▶ _What needs to be done_
Pull out every line in the data that has the string "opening" in it.
= = =
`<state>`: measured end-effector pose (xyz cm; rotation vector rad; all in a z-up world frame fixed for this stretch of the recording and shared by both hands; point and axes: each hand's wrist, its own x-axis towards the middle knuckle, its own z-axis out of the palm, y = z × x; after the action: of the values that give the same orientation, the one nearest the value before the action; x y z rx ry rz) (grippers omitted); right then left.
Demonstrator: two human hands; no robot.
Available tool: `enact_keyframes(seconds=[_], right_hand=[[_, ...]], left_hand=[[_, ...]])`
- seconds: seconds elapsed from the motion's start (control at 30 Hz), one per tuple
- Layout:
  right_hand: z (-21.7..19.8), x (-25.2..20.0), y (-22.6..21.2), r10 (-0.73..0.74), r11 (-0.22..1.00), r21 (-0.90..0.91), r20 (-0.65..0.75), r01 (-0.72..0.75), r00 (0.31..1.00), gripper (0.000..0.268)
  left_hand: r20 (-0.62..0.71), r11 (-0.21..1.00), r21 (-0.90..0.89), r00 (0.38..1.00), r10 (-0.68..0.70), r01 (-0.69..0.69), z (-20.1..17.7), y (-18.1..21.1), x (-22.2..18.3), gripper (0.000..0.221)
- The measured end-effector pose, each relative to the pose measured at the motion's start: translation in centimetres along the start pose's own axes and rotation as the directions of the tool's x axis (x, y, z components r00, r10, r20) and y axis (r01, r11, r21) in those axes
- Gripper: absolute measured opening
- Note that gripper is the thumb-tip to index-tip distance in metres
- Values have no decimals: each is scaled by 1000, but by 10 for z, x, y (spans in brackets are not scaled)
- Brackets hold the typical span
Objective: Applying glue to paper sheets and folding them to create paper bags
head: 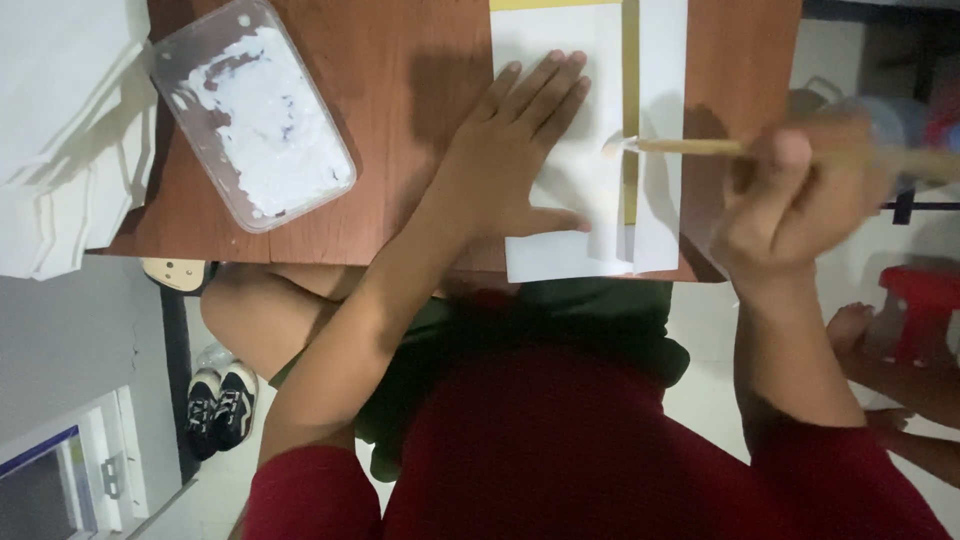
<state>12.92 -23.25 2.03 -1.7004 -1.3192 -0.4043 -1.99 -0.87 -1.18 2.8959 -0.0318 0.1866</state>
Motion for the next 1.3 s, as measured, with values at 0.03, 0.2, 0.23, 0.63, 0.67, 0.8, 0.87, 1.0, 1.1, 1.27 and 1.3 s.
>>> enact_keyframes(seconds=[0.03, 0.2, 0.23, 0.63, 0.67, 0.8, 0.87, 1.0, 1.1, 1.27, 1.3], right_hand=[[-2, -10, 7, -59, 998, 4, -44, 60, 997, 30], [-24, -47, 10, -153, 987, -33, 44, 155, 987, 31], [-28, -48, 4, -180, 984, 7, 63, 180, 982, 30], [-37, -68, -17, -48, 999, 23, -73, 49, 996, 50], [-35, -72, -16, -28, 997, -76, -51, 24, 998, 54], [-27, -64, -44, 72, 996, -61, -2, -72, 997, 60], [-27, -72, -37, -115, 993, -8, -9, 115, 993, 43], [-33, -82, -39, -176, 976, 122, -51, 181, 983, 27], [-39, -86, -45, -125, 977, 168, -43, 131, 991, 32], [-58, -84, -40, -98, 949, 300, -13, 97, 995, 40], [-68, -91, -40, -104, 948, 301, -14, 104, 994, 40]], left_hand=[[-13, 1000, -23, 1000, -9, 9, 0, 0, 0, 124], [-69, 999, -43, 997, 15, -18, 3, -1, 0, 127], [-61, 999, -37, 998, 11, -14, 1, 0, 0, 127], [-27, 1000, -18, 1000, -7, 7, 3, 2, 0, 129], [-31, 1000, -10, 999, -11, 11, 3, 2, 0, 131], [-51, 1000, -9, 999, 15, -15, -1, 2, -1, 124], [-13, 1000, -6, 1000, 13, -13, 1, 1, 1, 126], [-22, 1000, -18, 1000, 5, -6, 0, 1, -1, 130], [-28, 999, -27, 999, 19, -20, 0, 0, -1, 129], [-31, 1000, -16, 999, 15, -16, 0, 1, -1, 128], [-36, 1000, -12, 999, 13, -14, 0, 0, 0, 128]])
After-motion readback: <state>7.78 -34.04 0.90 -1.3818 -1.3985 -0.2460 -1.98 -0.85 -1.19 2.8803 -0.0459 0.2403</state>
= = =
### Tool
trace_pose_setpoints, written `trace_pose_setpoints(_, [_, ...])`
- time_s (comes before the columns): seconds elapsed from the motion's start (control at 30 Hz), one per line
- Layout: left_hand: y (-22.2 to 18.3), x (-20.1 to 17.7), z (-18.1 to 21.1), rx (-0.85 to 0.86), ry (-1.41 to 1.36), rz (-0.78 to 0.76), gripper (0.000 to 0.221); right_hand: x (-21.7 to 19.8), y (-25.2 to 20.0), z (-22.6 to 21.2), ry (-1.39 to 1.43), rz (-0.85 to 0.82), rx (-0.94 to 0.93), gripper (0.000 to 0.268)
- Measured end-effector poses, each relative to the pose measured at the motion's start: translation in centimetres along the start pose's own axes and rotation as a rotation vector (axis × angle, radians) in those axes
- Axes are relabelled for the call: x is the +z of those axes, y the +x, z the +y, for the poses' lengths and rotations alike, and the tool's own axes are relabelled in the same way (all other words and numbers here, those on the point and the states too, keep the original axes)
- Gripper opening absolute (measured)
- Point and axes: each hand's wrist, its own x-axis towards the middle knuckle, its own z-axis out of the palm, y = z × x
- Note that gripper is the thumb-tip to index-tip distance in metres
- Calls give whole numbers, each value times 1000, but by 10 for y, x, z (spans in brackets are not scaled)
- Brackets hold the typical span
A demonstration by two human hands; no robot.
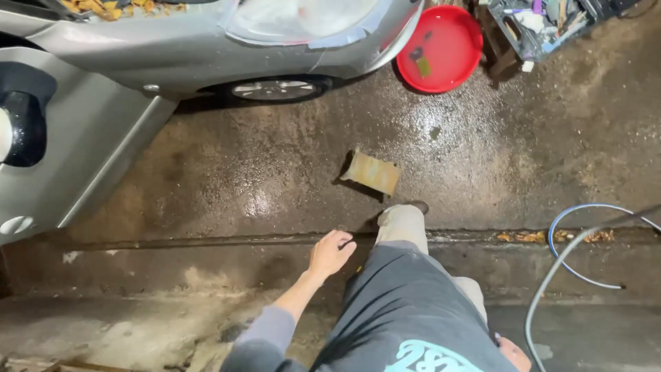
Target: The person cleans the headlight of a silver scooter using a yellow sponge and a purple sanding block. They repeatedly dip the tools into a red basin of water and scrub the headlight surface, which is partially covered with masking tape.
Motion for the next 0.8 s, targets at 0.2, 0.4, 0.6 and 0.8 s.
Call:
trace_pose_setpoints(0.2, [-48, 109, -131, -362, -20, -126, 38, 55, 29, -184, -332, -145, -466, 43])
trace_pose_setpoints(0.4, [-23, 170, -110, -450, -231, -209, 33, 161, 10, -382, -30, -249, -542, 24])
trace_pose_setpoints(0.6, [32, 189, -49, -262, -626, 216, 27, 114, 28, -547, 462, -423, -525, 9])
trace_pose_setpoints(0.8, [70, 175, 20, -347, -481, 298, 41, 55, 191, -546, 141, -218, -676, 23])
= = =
▶ _Answer below_
- Gripper: absolute measured opening
- Gripper opening absolute (measured)

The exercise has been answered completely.